▶ Instructions to follow
From the data below, give the number of lines holding the word "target", with nothing else added.
Material provided below:
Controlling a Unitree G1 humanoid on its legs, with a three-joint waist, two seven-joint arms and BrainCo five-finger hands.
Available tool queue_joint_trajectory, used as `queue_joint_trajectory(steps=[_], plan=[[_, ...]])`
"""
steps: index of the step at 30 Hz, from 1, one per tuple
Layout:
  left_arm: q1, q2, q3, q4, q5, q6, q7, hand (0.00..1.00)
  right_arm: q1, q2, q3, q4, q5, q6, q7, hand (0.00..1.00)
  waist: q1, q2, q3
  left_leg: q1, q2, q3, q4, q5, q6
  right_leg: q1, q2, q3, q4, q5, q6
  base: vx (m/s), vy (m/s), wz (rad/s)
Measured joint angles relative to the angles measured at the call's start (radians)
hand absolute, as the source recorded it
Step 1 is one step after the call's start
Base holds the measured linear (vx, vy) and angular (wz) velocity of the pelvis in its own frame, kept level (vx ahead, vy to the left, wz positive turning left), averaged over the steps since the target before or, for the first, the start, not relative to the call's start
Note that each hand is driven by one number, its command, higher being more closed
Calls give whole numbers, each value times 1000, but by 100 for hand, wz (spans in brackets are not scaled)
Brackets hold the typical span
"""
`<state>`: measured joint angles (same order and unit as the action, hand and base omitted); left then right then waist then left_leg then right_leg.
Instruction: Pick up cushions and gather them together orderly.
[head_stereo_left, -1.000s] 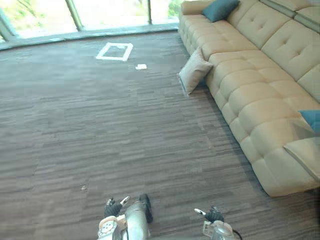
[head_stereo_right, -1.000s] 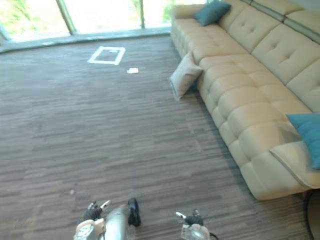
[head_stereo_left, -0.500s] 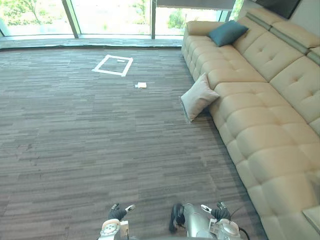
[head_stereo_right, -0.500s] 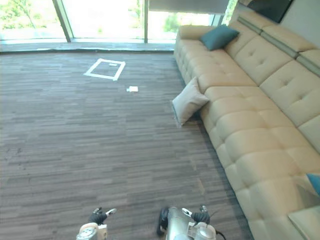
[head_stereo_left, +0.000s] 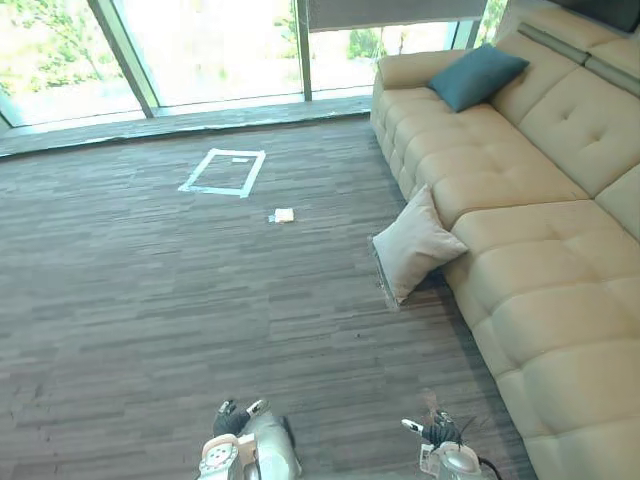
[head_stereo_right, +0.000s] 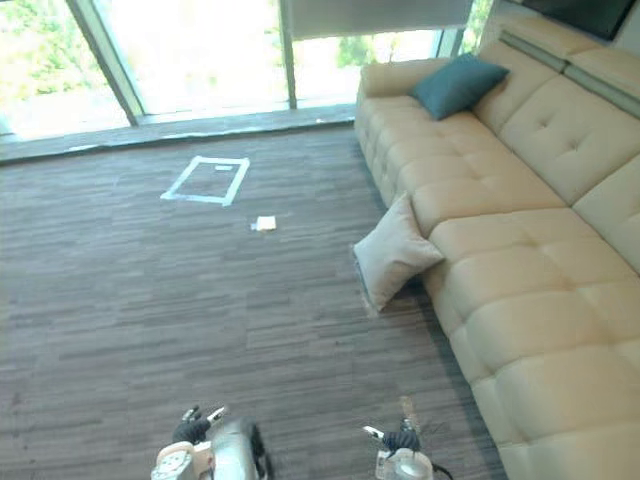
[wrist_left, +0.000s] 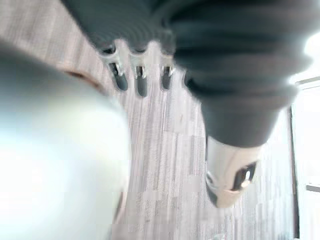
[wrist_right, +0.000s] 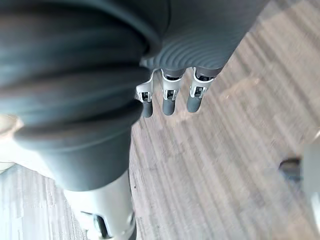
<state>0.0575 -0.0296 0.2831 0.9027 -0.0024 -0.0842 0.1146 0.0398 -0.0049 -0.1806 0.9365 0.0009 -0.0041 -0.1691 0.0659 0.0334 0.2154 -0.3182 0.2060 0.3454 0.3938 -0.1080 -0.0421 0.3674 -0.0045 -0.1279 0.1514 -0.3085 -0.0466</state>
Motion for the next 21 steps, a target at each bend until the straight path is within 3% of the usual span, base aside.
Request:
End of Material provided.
▶ Solution to the problem
2